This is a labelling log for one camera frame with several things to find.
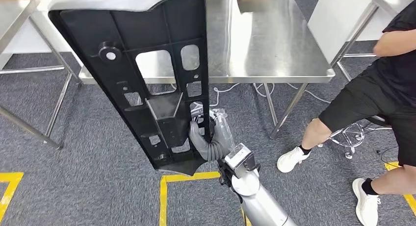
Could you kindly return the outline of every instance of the man's leg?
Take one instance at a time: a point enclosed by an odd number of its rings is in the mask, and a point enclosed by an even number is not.
[[[379,103],[390,104],[391,102],[371,78],[367,76],[355,78],[345,86],[317,119],[309,123],[302,144],[279,157],[277,168],[283,173],[292,171],[296,164],[309,157],[313,147],[325,142],[332,132],[353,122],[382,113],[384,107]]]
[[[403,165],[387,171],[373,180],[371,187],[378,194],[416,194],[416,167]]]
[[[325,142],[332,131],[319,119],[313,119],[305,129],[302,139],[302,148],[311,150],[318,144]]]
[[[356,213],[364,226],[377,225],[379,194],[416,194],[416,108],[399,107],[387,117],[399,145],[399,165],[403,167],[387,171],[375,180],[354,180]]]
[[[378,194],[416,194],[416,108],[402,108],[389,115],[399,145],[402,168],[388,171],[371,182]]]

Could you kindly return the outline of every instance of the knee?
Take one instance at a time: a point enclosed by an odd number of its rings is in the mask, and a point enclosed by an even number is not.
[[[308,129],[321,135],[331,135],[331,130],[319,119],[315,118],[309,123]]]
[[[408,180],[414,183],[414,186],[416,186],[416,167],[403,165],[403,169]]]

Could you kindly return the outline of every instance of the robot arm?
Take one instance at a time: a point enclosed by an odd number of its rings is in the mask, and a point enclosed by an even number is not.
[[[214,114],[215,134],[207,143],[198,133],[198,124],[191,122],[189,138],[207,161],[218,162],[220,182],[239,197],[241,207],[253,226],[296,226],[259,180],[260,165],[244,145],[234,145],[225,114]]]

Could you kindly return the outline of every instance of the ankle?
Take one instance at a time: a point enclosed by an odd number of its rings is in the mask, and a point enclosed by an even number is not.
[[[379,195],[371,186],[371,182],[373,180],[366,179],[365,182],[361,185],[361,188],[364,190],[365,194],[367,195]]]
[[[312,149],[304,149],[302,145],[299,145],[298,147],[303,151],[303,155],[308,155],[312,150]]]

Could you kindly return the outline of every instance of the black plastic panel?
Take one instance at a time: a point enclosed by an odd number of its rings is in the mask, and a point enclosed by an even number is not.
[[[164,0],[145,12],[52,10],[49,18],[108,96],[153,167],[194,174],[205,160],[193,144],[181,153],[173,153],[172,148],[188,142],[189,106],[194,101],[203,104],[204,117],[209,117],[205,0]],[[199,67],[193,71],[182,66],[181,49],[187,45],[199,48]],[[178,86],[172,94],[151,95],[136,64],[138,54],[156,50],[166,50],[171,56]],[[107,53],[115,58],[108,59]],[[202,93],[190,98],[186,85],[195,81],[201,83]],[[131,106],[124,96],[134,92],[142,105]],[[209,141],[209,119],[201,127]]]

* THE PROBLEM
From the first line of the entries above through the line with "the man's leg?", set down each line exactly and drop the pictures.

* RESULT
This is a labelling log for one camera frame with several things to find.
Could you kindly return the outline of every instance of the man's leg?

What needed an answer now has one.